##### INFORMATION SUPPLIED #####
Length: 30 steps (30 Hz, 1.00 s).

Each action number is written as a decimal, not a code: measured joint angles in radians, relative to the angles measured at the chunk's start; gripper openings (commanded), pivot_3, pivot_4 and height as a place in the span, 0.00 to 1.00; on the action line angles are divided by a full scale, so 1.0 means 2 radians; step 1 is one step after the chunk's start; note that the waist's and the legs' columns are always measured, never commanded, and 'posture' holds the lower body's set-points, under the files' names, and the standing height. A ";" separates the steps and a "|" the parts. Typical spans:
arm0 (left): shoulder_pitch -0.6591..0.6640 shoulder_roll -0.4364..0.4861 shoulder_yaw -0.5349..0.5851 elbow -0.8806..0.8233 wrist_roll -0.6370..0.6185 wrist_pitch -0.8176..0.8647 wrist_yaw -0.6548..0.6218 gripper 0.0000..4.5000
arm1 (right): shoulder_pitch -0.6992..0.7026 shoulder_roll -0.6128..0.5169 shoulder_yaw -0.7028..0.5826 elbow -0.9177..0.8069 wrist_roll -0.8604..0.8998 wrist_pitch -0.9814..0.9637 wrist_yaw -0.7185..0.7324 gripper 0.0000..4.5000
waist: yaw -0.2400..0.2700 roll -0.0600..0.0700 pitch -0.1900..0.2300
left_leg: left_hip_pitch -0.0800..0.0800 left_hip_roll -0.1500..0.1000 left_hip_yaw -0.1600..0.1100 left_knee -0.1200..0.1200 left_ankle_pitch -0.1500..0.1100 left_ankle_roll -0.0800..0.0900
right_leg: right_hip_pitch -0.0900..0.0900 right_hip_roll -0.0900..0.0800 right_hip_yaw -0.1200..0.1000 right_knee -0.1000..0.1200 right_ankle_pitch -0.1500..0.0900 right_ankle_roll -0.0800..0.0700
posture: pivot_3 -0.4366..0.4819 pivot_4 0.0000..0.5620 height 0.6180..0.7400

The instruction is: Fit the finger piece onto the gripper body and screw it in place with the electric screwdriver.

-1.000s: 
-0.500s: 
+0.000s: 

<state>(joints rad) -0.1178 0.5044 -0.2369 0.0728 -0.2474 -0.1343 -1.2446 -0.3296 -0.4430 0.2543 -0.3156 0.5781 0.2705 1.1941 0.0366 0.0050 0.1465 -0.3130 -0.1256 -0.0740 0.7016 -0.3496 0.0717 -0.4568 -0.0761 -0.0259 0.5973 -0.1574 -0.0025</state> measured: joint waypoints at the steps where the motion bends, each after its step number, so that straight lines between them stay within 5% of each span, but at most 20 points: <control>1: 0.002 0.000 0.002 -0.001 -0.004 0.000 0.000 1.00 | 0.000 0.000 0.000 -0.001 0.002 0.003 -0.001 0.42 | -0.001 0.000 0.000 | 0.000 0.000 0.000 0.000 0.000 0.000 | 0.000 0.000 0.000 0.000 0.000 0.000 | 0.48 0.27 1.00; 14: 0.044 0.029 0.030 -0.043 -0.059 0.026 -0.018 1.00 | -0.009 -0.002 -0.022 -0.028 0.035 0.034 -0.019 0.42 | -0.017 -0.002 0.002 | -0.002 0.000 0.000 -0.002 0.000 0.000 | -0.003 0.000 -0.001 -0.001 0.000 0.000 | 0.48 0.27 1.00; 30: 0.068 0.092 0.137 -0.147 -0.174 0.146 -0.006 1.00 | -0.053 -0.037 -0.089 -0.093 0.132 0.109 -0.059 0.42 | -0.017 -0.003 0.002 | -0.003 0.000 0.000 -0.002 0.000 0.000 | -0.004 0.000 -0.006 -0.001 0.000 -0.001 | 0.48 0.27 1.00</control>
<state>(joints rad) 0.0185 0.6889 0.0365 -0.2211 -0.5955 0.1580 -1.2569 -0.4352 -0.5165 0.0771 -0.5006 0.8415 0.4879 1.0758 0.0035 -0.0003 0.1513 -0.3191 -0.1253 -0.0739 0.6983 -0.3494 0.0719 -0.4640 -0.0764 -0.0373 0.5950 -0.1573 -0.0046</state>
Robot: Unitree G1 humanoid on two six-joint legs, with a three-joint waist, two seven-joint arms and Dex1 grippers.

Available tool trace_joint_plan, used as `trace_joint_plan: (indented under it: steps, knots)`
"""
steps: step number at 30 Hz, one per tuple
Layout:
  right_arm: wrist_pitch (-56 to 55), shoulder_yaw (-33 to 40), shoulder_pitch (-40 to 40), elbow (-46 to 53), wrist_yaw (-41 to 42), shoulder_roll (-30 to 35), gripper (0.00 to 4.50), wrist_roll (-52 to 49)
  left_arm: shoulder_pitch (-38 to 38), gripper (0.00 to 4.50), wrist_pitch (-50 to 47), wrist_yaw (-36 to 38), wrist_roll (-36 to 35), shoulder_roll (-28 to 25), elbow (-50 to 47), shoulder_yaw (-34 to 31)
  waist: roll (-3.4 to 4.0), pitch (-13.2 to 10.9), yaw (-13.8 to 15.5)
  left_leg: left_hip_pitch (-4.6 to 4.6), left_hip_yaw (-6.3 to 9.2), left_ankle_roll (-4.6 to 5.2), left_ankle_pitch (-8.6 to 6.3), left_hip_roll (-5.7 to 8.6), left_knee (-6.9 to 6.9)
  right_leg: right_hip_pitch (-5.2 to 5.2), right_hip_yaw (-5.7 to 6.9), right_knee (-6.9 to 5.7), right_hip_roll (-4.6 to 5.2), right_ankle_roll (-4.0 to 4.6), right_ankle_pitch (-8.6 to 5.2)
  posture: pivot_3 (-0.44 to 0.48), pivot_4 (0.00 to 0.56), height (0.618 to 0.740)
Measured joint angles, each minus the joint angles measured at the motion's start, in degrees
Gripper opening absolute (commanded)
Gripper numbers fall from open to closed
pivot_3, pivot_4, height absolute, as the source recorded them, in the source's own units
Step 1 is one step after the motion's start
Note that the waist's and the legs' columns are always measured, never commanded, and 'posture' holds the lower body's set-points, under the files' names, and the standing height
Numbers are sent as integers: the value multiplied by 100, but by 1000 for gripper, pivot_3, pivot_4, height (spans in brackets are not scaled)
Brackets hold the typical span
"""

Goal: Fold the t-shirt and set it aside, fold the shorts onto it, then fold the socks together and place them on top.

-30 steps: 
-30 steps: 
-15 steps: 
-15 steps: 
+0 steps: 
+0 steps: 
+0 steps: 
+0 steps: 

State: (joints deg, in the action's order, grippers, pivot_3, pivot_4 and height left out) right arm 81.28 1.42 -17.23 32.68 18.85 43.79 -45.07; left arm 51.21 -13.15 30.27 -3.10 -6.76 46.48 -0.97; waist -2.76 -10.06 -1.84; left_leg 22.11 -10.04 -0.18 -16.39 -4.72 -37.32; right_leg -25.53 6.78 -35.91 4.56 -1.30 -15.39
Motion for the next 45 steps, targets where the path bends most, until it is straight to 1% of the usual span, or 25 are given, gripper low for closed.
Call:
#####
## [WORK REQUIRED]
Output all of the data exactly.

## [EXERCISE OUTPUT]
Length: 30 steps (30 Hz, 1.00 s).

Each action number is written as a decimal, not a code: measured joint angles in radians, relative to the angles measured at the chunk's start; gripper openings (commanded), pivot_3, pivot_4 and height as a place in the span, 0.00 to 1.00; on the action line angles are divided by a full scale, so 1.0 means 2 radians; step 1 is one step after the chunk's start; note that the waist's and the legs' columns are always measured, never commanded, and 'posture' holds the lower body's set-points, under the files' names, and the standing height. A ";" separates the steps and a "|" the parts. Typical spans:
arm0 (left): shoulder_pitch -0.6591..0.6640 shoulder_roll -0.4364..0.4861 shoulder_yaw -0.5349..0.5851 elbow -0.8806..0.8233 wrist_roll -0.6370..0.6185 wrist_pitch -0.8176..0.8647 wrist_yaw -0.6548..0.6218 gripper 0.0000..4.5000
arm1 (right): shoulder_pitch -0.6992..0.7026 shoulder_roll -0.6128..0.5169 shoulder_yaw -0.7028..0.5826 elbow -0.9177..0.8069 wrist_roll -0.8604..0.8998 wrist_pitch -0.9814..0.9637 wrist_yaw -0.7185..0.7324 gripper 0.0000..4.5000
waist: yaw -0.2400..0.2700 roll -0.0600..0.0700 pitch -0.1900..0.2300
left_leg: left_hip_pitch -0.0800..0.0800 left_hip_roll -0.1500..0.1000 left_hip_yaw -0.1600..0.1100 left_knee -0.1200..0.1200 left_ankle_pitch -0.1500..0.1100 left_ankle_roll -0.0800..0.0900
right_leg: right_hip_pitch -0.0900..0.0900 right_hip_roll -0.0900..0.0800 right_hip_yaw -0.1200..0.1000 right_knee -0.1000..0.1200 right_ankle_pitch -0.1500..0.0900 right_ankle_roll -0.0800..0.0700
posture: pivot_3 -0.4366..0.4819 pivot_4 0.0000..0.5620 height 0.6180..0.7400

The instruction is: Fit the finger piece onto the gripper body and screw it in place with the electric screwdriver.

-1.000s: 
-0.500s: 
+0.000s: 

<state>(joints rad) -0.1178 0.5044 -0.2369 0.0728 -0.2474 -0.1343 -1.2446 -0.3296 -0.4430 0.2543 -0.3156 0.5781 0.2705 1.1941 0.0366 0.0050 0.1465 -0.3130 -0.1256 -0.0740 0.7016 -0.3496 0.0717 -0.4568 -0.0761 -0.0259 0.5973 -0.1574 -0.0025</state> measured: joint waypoints at the steps where the motion bends, each after its step number, so that straight lines between them stay within 5% of each span, but at most 20 points: <control>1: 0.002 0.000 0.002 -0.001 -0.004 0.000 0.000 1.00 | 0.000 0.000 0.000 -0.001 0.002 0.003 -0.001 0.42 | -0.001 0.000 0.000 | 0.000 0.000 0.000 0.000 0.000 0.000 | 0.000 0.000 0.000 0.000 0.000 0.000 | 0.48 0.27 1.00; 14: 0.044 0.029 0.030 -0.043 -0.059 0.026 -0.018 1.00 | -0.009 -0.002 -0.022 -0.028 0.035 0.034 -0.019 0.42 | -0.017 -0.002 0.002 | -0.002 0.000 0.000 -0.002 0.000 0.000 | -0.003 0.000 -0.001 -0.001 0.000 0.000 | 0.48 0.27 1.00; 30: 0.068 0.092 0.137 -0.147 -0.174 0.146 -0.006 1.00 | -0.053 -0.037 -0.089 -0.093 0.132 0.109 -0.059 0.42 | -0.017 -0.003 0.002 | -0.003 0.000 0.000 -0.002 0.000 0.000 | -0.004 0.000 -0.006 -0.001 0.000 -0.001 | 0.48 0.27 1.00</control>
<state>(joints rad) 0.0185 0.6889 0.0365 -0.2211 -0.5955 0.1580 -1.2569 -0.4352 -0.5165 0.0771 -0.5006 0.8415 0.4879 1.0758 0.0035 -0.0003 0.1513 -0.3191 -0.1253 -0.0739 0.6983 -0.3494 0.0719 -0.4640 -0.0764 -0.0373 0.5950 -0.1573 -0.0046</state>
Robot: Unitree G1 humanoid on two six-joint legs, with a three-joint waist, two seven-joint arms and Dex1 grippers.

Available tool trace_joint_plan, used as `trace_joint_plan: (indented under it: steps, knots)`
"""
steps: step number at 30 Hz, one per tuple
Layout:
  right_arm: wrist_pitch (-56 to 55), shoulder_yaw (-33 to 40), shoulder_pitch (-40 to 40), elbow (-46 to 53), wrist_yaw (-41 to 42), shoulder_roll (-30 to 35), gripper (0.00 to 4.50), wrist_roll (-52 to 49)
  left_arm: shoulder_pitch (-38 to 38), gripper (0.00 to 4.50), wrist_pitch (-50 to 47), wrist_yaw (-36 to 38), wrist_roll (-36 to 35), shoulder_roll (-28 to 25), elbow (-50 to 47), shoulder_yaw (-34 to 31)
  waist: roll (-3.4 to 4.0), pitch (-13.2 to 10.9), yaw (-13.8 to 15.5)
  left_leg: left_hip_pitch (-4.6 to 4.6), left_hip_yaw (-6.3 to 9.2), left_ankle_roll (-4.6 to 5.2), left_ankle_pitch (-8.6 to 6.3), left_hip_roll (-5.7 to 8.6), left_knee (-6.9 to 6.9)
  right_leg: right_hip_pitch (-5.2 to 5.2), right_hip_yaw (-5.7 to 6.9), right_knee (-6.9 to 5.7), right_hip_roll (-4.6 to 5.2), right_ankle_roll (-4.0 to 4.6), right_ankle_pitch (-8.6 to 5.2)
  posture: pivot_3 (-0.44 to 0.48), pivot_4 (0.00 to 0.56), height (0.618 to 0.740)
Measured joint angles, each minus the joint angles measured at the motion's start, in degrees
Gripper opening absolute (commanded)
Gripper numbers fall from open to closed
pivot_3, pivot_4, height absolute, as the source recorded them, in the source's own units
Step 1 is one step after the motion's start
Note that the waist's and the legs' columns are always measured, never commanded, and 'posture' holds the lower body's set-points, under the files' names, and the standing height
Numbers are sent as integers: the value multiplied by 100, but by 1000 for gripper, pivot_3, pivot_4, height (spans in brackets are not scaled)
Brackets hold the typical span
"""

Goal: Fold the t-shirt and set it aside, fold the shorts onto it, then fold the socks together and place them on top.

-30 steps: 
-30 steps: 
-15 steps: 
-15 steps: 
+0 steps: 
+0 steps: 
+0 steps: 
+0 steps: 

State: (joints deg, in the action's order, grippers, pivot_3, pivot_4 and height left out) right arm 81.28 1.42 -17.23 32.68 18.85 43.79 -45.07; left arm 51.21 -13.15 30.27 -3.10 -6.76 46.48 -0.97; waist -2.76 -10.06 -1.84; left_leg 22.11 -10.04 -0.18 -16.39 -4.72 -37.32; right_leg -25.53 6.78 -35.91 4.56 -1.30 -15.39
Motion for the next 45 steps, targets where the path bends most, until it is straight to 1% of the usual span, or 25 are given, gripper low for closed.
Call:

Nothing else belongs to this answer.